La madurez nos vuelve impermeables, ariscos, difíciles de contentar cuando nos cambian algún ingrediente o incluso nos mueven el plato de sitio. Pero a la vez tenemos mucho más claros cuáles son los platos que de verdad nos alegran las papilas: el gusto, a fuerza de experiencia, se nos ha educado, y estamos mejor preparados para reconocer qué elementos sobran en la comanda.

En comunicación me ocurre algo parecido a, por ejemplo, lo que me sucede con los libros o el cine. Por mucho que me digan que Gravity es una obra maestra, por mucho que la atiborren de Óscars, nadie va a quitarme de la cabeza que es un dechado de mediocridad. Si cojo un libro de Dan Brown, antes de que se me caiga de las manos, lo único noble que consigo supurar es ironía. Por más que abran franquicias de Sureña, nadie va a conseguir que afirme que tomar una cerveza en esos establecimientos es una experiencia digna. Aunque Bertín Osborne siga anunciando Navidul (o más bien precisamente por eso), antes preferiría zamparme un bocadillo de chopped que comprar uno de los jamones sintéticos de esa firma.

Así me pasa con la comunicación. Especialmente me ocurre con los virales. Algunos resultan tan perfectos, tan cuidados, tan in, que con sólo verlos se me enciende el interruptor de la sospecha. Me parecen audiovisuales de cartón piedra, sin pizca de autenticidad. Es lo que me pasó hace unos días con el viral del primer beso. Por dios, ¿es que no se ve venir a kilómetros que es un camelo?

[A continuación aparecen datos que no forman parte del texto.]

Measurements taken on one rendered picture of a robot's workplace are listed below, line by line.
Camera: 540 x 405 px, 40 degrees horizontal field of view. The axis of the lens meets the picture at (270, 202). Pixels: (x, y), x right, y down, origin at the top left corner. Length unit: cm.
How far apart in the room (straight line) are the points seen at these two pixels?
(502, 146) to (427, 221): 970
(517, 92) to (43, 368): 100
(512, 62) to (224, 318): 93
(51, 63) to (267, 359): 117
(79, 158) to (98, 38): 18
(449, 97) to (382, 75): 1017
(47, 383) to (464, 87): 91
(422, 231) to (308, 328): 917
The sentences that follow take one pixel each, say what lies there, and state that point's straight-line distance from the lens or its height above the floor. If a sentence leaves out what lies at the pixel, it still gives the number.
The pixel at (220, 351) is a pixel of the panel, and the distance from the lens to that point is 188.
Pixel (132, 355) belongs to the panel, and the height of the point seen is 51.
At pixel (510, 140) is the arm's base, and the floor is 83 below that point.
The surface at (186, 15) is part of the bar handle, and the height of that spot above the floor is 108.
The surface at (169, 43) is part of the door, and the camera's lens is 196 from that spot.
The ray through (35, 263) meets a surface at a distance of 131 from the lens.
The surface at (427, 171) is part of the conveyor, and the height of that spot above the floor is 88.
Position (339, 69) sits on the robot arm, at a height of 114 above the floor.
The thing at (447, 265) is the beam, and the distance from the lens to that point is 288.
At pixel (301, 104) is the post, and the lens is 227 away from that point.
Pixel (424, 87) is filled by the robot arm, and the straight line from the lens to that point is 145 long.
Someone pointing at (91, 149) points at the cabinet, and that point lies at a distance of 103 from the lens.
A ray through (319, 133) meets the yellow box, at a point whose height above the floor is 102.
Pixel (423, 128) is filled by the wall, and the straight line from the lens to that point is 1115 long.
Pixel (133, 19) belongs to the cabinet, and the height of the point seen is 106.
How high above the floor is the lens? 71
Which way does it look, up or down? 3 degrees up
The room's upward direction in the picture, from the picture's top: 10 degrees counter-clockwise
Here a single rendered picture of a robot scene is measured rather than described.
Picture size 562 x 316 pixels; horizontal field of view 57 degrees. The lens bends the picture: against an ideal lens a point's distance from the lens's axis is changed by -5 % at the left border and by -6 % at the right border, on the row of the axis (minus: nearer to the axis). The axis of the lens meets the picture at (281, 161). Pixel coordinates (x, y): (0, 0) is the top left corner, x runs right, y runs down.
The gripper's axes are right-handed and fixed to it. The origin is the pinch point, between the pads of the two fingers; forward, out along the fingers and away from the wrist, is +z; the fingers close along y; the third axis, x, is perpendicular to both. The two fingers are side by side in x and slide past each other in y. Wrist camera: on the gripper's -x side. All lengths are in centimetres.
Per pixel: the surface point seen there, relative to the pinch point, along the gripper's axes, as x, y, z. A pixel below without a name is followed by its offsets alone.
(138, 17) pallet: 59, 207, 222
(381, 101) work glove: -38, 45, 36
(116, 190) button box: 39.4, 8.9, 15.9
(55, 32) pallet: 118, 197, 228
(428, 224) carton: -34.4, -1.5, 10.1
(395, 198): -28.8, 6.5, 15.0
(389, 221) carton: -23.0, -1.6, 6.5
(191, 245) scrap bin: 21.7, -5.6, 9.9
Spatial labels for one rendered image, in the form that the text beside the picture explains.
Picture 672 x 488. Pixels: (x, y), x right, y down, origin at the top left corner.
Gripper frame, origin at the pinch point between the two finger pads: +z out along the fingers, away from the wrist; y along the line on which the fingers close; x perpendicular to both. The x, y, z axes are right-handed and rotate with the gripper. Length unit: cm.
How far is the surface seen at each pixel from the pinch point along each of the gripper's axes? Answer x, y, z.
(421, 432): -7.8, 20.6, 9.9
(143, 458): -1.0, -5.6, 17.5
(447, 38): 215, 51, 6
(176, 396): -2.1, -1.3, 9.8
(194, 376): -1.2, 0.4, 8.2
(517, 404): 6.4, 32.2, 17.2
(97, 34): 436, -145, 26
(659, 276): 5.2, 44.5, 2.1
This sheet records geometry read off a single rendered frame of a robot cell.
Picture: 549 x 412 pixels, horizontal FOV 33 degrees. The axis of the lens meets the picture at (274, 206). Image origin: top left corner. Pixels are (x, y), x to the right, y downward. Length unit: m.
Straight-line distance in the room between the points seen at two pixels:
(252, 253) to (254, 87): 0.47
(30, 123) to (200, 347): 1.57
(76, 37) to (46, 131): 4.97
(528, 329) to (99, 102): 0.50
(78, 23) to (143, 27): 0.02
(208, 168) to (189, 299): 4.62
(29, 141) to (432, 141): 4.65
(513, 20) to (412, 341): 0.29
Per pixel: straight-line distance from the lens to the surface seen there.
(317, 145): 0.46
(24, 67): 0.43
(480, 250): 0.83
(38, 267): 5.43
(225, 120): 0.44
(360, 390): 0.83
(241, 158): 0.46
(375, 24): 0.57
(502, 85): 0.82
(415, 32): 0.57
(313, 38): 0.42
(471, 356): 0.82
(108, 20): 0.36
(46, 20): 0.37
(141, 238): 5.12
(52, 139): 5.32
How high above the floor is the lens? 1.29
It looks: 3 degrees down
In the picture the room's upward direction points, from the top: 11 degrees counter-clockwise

Pero no es algo que me pase sólo con los virales. Me ocurre en general con muchas campañas. Impecablemente ejecutadas, formalmente perfectas, pero vacías. Puro barroco: altares majestuosos pero huecos por dentro, sin mensaje, sin contenido, sin verdadero pellizco.

Quizá el problema es mío. ¿Es que realmente deberían conmoverme anuncios como los de Estrella Damm, donde venden ese empalagoso mediterráneo de postal, y todo está compuesto a base de toneladas de almíbar buenrollista?

¿Es que debería sentir emoción, en Navidad, al ver anuncios como el de Campofrío, con todo ese tinglado de película berlanguiana que vende el ridículo chauvinismo de ser español empaquetado con celofán de babosa complaciencia?

Es lo que tiene el resabio: que te vuelve un cascarrabias. En contrapartida, también hay cosas buenas: uno aprende a reconocer la autenticidad cuando se topa inesperadamente con ella. Y descubre que detrás de la autenticidad, muchas veces, no hay ni siquiera oficio, sino más bien genio, talento sin pulir. Entonces uno cae rendido, y se vuelve espiritual, y se reconcilia con los valores humanistas de la comunicación y comprende que, si seguimos en esto de la comunicación, no es sólo por la compensación nutritiva (que también), ni por el reconocimiento (eso sí que no), ni porque realmente no sabemos hacer otra cosa. Es, sobre todo y únicamente, porque sin comunicar no seríamos nada. Porque, como dicen aquí mucho mejor, la comunicación es como el amor. Porque amamos la comunicación.